From Publishers Weekly:
In this impressive debut novel, the first volume of a projected trilogy, Calder joins the current band of fantasists (Kim Newman, Marc Laidlaw, Patrick McGrath et al.) who generally depict human beings striving to be human within a decadent, vicious society. Calder follows the exploits of expatriated English teenagers Ignatz Zwakh and Primavera Bobinksi through progressively more harrowing treacheries; these involve not only their adopted Thailand but also a resurgent U.S. government (on the brink of recovering the glory it lost sometime between now and the 2072 of the novel) as well as the English, depicted by Calder as naturally xenophobic. The teens fled England because Primavera is a human/nanotech hybrid known colloquially as "Lilim," after Adam's first wife, Lilith. The Lilim "weren't built around nucleic acids" but do have a "human-like consciousness." It is this quality that binds Ignatz and Primavera, whose relationship drives the narrative.
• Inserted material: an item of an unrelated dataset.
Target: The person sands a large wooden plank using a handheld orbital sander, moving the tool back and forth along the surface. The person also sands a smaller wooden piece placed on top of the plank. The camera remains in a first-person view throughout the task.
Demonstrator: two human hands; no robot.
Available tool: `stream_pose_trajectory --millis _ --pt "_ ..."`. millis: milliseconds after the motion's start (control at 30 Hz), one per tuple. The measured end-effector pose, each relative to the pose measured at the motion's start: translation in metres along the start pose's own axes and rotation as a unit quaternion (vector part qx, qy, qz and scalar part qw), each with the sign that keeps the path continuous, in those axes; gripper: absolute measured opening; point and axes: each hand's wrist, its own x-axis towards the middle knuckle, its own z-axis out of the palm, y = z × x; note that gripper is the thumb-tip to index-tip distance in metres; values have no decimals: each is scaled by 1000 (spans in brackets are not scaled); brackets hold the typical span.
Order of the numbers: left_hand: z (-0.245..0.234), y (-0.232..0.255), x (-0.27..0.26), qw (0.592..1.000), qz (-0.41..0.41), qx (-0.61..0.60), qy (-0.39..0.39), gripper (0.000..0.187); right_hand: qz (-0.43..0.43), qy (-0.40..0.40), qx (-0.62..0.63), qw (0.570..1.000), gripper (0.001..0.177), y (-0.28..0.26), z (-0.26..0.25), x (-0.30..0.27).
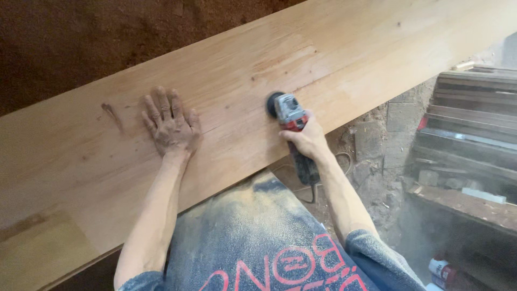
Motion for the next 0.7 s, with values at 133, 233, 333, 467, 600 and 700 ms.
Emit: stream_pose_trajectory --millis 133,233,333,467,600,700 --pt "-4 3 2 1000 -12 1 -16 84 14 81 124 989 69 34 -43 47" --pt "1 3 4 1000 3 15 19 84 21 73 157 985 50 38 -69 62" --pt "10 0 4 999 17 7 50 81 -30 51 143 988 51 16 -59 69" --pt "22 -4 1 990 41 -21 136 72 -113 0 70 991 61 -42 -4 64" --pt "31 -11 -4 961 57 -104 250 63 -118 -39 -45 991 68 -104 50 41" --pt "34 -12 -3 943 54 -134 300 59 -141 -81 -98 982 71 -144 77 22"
Calder evokes his characters beautifully: "Primavera was a doll now... a Lilim with the treacherous coal-black locks of an errant gypsy girl. Her eyes glowed like viridian isotopes. And her body was filled with the cold deliciousness of allure." Even in the decadence Calder limns in dense, highly imaginative prose (the most realistic representation in fantastic fiction of a decayed England since Newman's Bad Dreams), and even in seemingly the most heartless of characters, love, like the earth itself, abides.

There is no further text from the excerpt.